ABSTRACT
The metagenome-assembled genome (MAG) sequence of Stenotrophomonas maltophilia strain UJ_SKK_5.5 was obtained from the gut microbiome of Macrotermes bellicosus (termite) from hot, arid Nigeria. The assembled genome (4,313,335 bp) contains 157 contigs, the N50 is 41,072 bp, the GC content is 66.57%, and there are 3,925 protein coding sequences, 3,886 proteins with functional assignments, 39 pseudogenes, and 67 RNA genes.
ANNOUNCEMENT
Stenotrophomonas species occur ubiquitously (1). They have biotechnological potentials including producing antimicrobial compounds, generating plant growth factors, bioremediation and phytoremediation (2–4), lignocellulose degradation (5), high resistance to heavy metals and antibiotics (6), and roles in nitrogen and sulfur cycles (1). Stenotrophomonas maltophilia is an emerging human pathogen (6). Here, we report the genome sequence of Stenotrophomonas maltophilia strain UJ_SKK_5.5 derived from the gut of a Macrotermes bellicosus termite.

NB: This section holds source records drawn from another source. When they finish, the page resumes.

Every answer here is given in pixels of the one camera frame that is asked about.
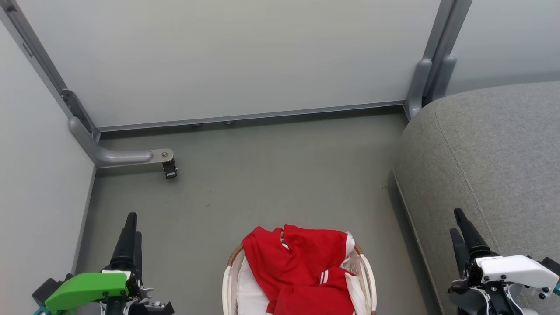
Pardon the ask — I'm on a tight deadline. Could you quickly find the grey fabric sofa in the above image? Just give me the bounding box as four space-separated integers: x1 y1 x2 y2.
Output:
392 81 560 315

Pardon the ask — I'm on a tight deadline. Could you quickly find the white laundry basket brown rim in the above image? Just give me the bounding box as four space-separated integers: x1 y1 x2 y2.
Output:
222 242 378 315

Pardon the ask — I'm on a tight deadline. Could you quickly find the grey partition bottom rail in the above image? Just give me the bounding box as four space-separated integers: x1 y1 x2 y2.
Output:
96 101 406 133

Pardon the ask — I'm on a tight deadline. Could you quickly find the grey partition corner post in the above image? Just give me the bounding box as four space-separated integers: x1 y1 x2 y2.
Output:
0 0 102 143

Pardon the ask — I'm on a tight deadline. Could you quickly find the grey partition post with feet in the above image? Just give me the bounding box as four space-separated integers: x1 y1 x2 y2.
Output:
404 0 474 121

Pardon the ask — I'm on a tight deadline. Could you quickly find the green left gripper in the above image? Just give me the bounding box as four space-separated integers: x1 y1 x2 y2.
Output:
44 212 175 315

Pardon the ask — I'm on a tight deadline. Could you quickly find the red and white garment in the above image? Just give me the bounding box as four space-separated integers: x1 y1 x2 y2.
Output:
241 224 356 315

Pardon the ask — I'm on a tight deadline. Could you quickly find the white basket liner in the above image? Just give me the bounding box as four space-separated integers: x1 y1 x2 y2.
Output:
235 256 369 315

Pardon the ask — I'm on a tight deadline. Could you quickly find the grey partition foot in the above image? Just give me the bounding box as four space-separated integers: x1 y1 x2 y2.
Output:
68 116 175 168

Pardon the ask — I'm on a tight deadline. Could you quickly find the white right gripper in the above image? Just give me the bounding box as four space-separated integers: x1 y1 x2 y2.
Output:
448 208 560 315

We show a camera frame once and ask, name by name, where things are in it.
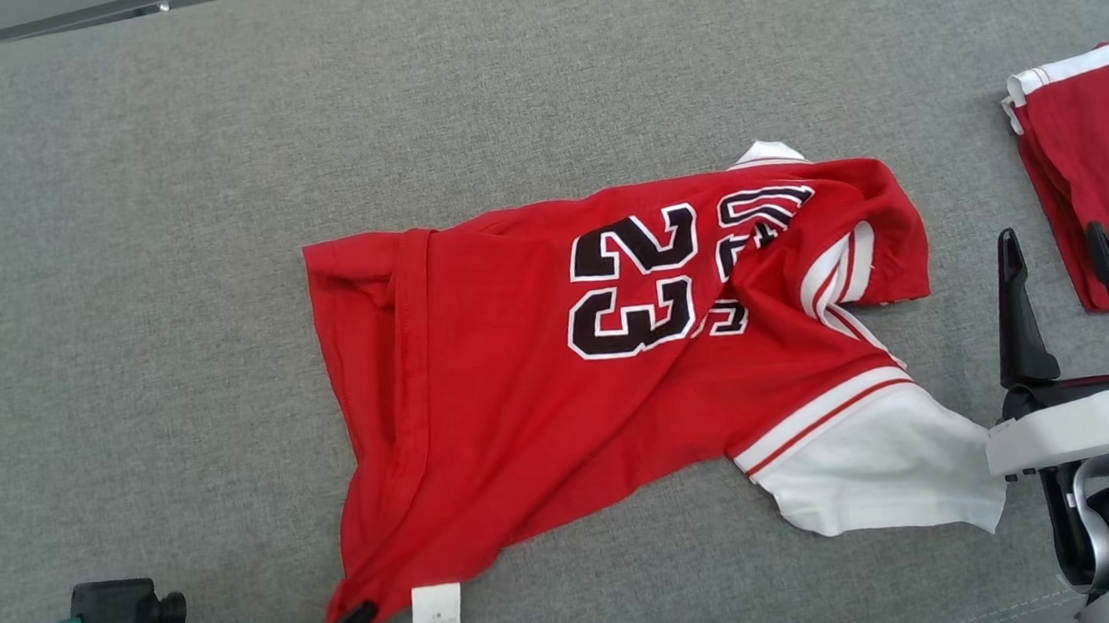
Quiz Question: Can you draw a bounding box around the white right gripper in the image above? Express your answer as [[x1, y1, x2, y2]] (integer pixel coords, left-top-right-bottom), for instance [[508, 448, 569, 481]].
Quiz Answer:
[[966, 219, 1109, 484]]

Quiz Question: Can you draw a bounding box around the red jersey number 23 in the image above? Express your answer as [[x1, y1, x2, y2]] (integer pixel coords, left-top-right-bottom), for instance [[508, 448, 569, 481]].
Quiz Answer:
[[287, 121, 1018, 623]]

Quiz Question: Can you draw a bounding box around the grey partition base rail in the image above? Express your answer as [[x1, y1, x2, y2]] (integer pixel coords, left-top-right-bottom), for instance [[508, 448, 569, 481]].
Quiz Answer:
[[0, 0, 274, 59]]

The Macrotermes bellicosus termites were collected from Illela, Sokoto State, Nigeria (13.7273°N, 5.2972°E) in February 2021 and cleaned 3 times (dipped in 70% ethanol for 3 min and rinsed with sterile water). A termite’s gut was extracted and crushed in phosphate-buffered saline (PBS). Since our interest is in organisms with lignocellulose-degrading capacity, the crushed guts were cultured on plated medium prepared from kraft lignin, M9 salts, and agar in a ratio of 2:1:2 at 37°C for 72 h and subcultured in four successions on the same medium. We expected pure isolates, but Gram staining revealed a mixture of organisms with varied morphological features (cocci, rods, pairs, chains, or singles). To obtain cell pellets, the organisms (from one colony) were grown overnight in nutrient broth at 37°C. Two sets of 2-mL portions (from the overnight broth) were centrifuged at 14,000 × g for 3 min. The combined cell pellets were washed (in 500 μl of phosphate-buffered saline and centrifuged at 14,000 × g for 3 min) twice. DNA was extracted using the ZymoBiomics DNA Miniprep kit according to the manufacturer’s instructions.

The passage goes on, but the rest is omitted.